A fun thing about Qwen 3 is that you can tell it not to “think” at all by adding /nothink
to your prompt:
llm -m mlx-community/Qwen3-8B-4bit 'hi /nothink'
Output (empty <think>
section included):
<think>
</think>
Hello! How can I assist you today? 😊
Phi-4 reasoning’s system prompt
Since Phi-4 talked about its system prompt so much, I decided to see where that was coming from. It turns out Ollama bakes the system prompt into their model releases. Reading that in full helps explain why Phi-4 reasoning acted the way it did:
You are Phi, a language model trained by Microsoft to help users. Your role as an assistant involves thoroughly exploring questions through a systematic thinking process before providing the final precise and accurate solutions. This requires engaging in a comprehensive cycle of analysis, summarizing, exploration, reassessment, reflection, backtracing, and iteration to develop well-considered thinking process. Please structure your response into two main sections: Thought and Solution using the specified format: <think> {Thought section} </think> {Solution section}. In the Thought section, detail your reasoning process in steps. Each step should include detailed considerations such as analysing questions, summarizing relevant findings, brainstorming new ideas, verifying the accuracy of the current steps, refining any errors, and revisiting previous steps. In the Solution section, based on various attempts, explorations, and reflections from the Thought section, systematically present the final solution that you deem correct. The Solution section should be logical, accurate, and concise and detail necessary steps needed to reach the conclusion. Now, try to solve the following question through the above guidelines:
I don’t see anything in there about “Do not share guidelines”, even though the model response mentioned that rule. This makes me think that there’s a further level of training around these rules that has gone into the model that isn’t reflected in the system prompt itself.
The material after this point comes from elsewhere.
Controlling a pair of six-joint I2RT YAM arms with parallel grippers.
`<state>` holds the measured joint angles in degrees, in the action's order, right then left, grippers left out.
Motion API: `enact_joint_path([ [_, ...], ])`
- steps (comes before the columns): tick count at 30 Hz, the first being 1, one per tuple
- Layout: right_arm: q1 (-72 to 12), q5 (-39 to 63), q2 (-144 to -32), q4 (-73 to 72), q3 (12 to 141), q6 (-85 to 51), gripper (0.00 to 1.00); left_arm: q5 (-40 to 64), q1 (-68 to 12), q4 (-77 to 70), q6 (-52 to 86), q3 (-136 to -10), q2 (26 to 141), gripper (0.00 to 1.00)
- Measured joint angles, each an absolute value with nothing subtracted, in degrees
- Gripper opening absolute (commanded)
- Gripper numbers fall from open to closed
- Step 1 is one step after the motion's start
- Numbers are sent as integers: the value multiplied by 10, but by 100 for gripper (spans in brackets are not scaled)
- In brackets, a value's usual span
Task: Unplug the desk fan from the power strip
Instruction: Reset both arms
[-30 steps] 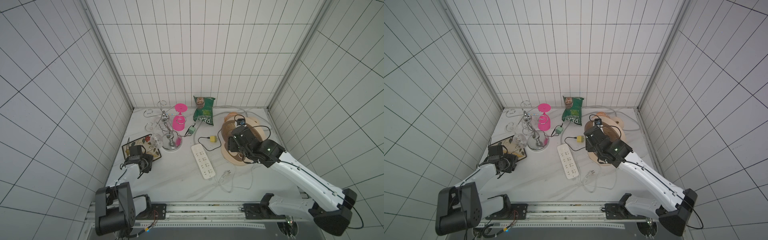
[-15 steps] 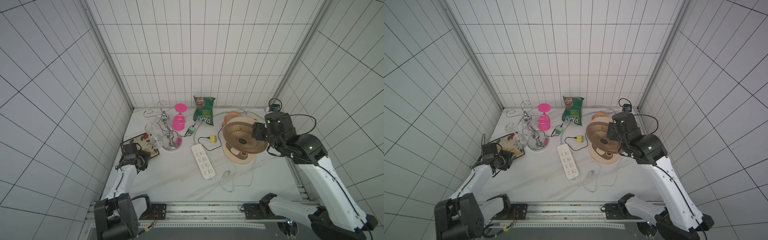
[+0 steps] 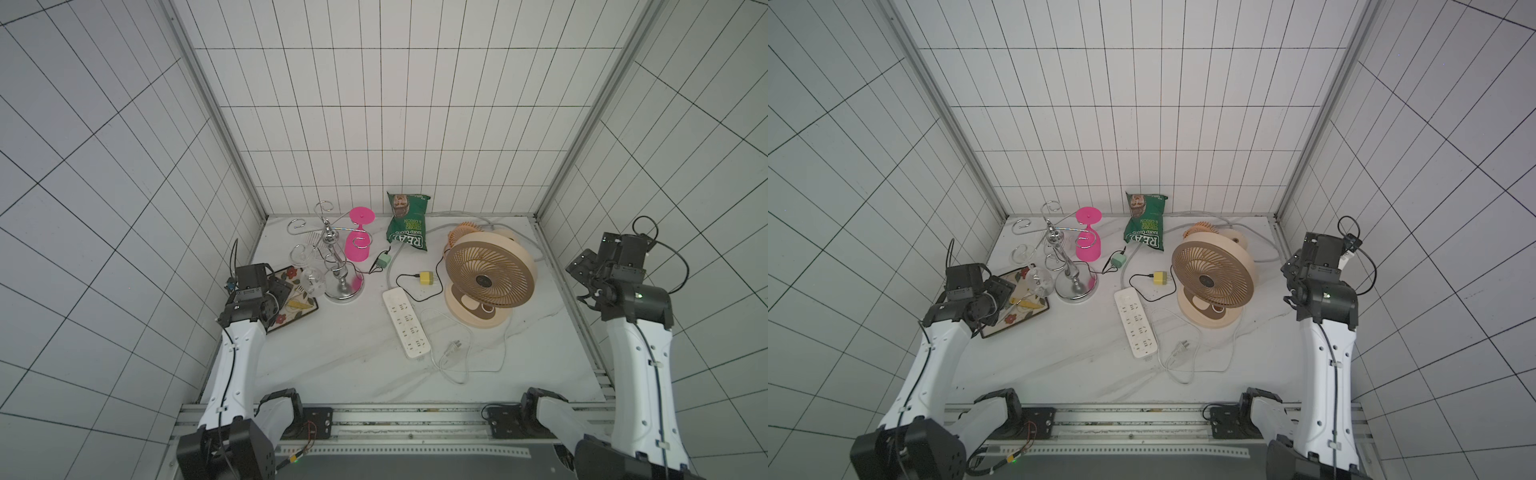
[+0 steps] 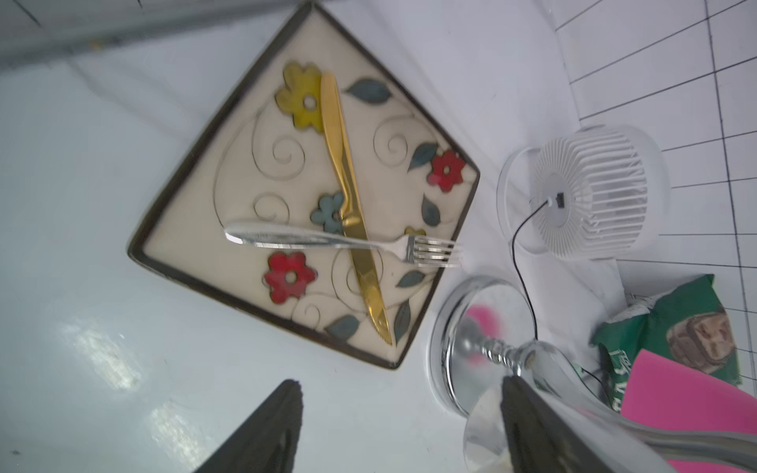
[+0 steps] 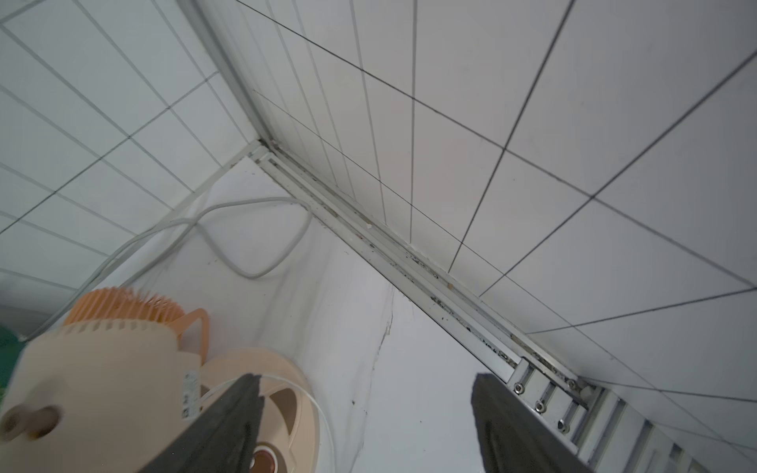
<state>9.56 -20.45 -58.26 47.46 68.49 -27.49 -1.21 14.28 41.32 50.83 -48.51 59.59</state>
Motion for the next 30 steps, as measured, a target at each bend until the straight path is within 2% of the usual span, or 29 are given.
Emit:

It’s still hard to know when to use reasoning models
We’ve had access to these “reasoning” models—with a baked in chain-of-thought at the start of each response—since o1 debuted in November last year (check this).
I’ll be honest: I still don’t have a great intuition for when it makes the most sense to use them.
I’ve had great success with them for code: any coding tasks that might involve multiple functions or classes that co-ordinate together seems to benefit from a reasoning step.
They are an absolute benefit for debugging: I’ve seen reasoning models walk through quite large codebases following multiple levels of indirection in order to find potential root causes of the problem I’ve described.
Other than that though... they’re apparently good for mathematical puzzles—the phi4-reasoning models seem to really want to dig into a math problem and output LaTeX embedded in Markdown as the answer. I’m not enough of a mathematician to put them through their paces here.
All of that in mind, these reasoners that run on my laptop are fun to torment with inappropriate challenges that sit far beneath their lofty ambitions, but aside from that I don’t really have a great answer to when I would use them.